Thursday, February 21, 2013

Art Class: Layered Landscapes

One morning a week I have a couple kids come to my house and we have a little art class. We've done all sorts of fun things with colored pencils, oil pastels, and their favorite- paint! I'm going to start posting some tutorials of the projects we do together. And the first is: Layered Landscapes. We did this a couple weeks ago, and I've been meaning to post it since then, but school work tends to get in the way of that. But here goes-- 



Materials: 
  • Paint (I only gave the kids red, blue, yellow and white. We did a lesson on mixing colors earlier in the year, so this was a chance to put it into practice.) 
  • Acrylic paper
  • Pallets
  • (Not pictured) Oil pastels 


Give each child a piece of acrylic paper. I used the paper for this project because after painting, children will use oil pastels over top and I knew the canvases would end up with a nice, deep concave effect ;) 
Instruct students to draw three diagonal lines across their paper. 
(Hint: it is really fun if they don't know what the picture is going to be at the end. They will draw exactly what you tell them to (a line) rather than what they expect it to be (a hill.) Also, they will spend the whole time guessing with those creative little minds!)

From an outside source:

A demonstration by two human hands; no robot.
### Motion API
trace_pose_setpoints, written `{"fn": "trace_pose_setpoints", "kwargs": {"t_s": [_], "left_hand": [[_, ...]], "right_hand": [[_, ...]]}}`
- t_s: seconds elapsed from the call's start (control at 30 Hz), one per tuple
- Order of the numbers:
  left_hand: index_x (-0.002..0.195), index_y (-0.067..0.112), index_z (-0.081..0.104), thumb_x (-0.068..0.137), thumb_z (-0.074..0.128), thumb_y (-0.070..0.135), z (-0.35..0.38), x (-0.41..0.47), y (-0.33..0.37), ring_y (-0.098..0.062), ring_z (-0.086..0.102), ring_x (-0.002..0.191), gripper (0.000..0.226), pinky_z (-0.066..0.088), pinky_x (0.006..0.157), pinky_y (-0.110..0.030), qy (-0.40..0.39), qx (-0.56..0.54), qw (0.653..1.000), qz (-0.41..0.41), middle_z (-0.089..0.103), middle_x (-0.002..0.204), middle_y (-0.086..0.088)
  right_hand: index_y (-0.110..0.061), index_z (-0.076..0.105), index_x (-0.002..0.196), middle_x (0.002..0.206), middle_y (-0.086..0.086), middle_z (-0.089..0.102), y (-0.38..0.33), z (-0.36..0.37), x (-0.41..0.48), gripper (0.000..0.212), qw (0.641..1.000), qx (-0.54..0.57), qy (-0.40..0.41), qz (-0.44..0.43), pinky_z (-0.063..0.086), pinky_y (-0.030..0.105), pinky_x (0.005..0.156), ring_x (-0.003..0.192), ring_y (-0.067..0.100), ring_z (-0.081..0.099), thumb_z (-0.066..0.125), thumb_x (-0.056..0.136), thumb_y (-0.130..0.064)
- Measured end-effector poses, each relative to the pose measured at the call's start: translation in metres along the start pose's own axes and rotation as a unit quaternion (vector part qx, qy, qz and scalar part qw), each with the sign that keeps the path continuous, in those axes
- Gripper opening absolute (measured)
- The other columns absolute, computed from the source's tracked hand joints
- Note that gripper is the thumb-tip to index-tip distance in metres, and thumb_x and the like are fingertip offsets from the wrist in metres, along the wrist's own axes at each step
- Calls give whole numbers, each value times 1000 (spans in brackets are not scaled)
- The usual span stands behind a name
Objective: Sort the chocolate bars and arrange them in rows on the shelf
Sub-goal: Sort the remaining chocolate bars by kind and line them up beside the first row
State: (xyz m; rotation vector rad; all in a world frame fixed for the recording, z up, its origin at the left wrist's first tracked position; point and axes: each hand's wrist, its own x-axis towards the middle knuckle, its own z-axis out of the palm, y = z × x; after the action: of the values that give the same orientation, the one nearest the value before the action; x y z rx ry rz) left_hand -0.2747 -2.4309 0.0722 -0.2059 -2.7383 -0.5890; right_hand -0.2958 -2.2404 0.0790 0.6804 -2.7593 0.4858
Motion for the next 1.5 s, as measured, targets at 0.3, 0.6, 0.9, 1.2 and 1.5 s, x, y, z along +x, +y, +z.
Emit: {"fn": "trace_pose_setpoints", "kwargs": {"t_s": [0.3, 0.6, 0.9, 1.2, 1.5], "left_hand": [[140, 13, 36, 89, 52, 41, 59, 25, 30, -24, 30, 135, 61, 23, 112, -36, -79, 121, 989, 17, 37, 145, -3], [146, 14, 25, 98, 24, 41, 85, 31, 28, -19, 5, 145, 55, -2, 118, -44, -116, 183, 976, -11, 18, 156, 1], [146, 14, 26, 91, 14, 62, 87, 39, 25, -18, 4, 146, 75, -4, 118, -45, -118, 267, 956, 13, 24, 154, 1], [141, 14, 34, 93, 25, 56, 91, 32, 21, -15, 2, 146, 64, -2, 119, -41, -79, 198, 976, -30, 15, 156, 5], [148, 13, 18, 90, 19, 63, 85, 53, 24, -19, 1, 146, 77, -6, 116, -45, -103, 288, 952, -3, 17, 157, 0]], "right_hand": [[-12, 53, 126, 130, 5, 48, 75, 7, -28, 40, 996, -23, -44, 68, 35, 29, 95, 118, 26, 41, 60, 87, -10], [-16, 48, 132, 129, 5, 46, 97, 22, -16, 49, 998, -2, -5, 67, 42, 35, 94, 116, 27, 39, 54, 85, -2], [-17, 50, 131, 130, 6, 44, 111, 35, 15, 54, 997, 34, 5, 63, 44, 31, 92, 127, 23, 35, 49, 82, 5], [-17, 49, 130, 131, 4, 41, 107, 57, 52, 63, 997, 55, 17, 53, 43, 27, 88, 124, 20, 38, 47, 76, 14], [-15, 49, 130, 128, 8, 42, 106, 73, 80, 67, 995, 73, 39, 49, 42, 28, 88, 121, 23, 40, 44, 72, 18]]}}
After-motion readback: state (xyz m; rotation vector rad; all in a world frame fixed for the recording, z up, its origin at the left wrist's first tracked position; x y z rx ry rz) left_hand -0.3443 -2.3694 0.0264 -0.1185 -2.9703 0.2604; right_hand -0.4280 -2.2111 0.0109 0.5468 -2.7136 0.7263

Draw two parallel vertical lines coming out of each horizontal line. Erase the section of horizontal line cutting through the vertical pairs. 


Your drawing is complete! Next it is time to paint. Each hill should be a different shade of green. 


Paint the sky blue, and the tree trunks brown. Let dry


Once dried, students use oil pastels to add leaves, birds, sun, clouds, people, ponds, animals, fences and anything else their minds imagine. One of my students created a fall landscape complete with leaves falling into piles and squirrels scurrying along. Another created a summer escape. He had a pond all ready for fishing with the tackle box and fishing poles not too far off.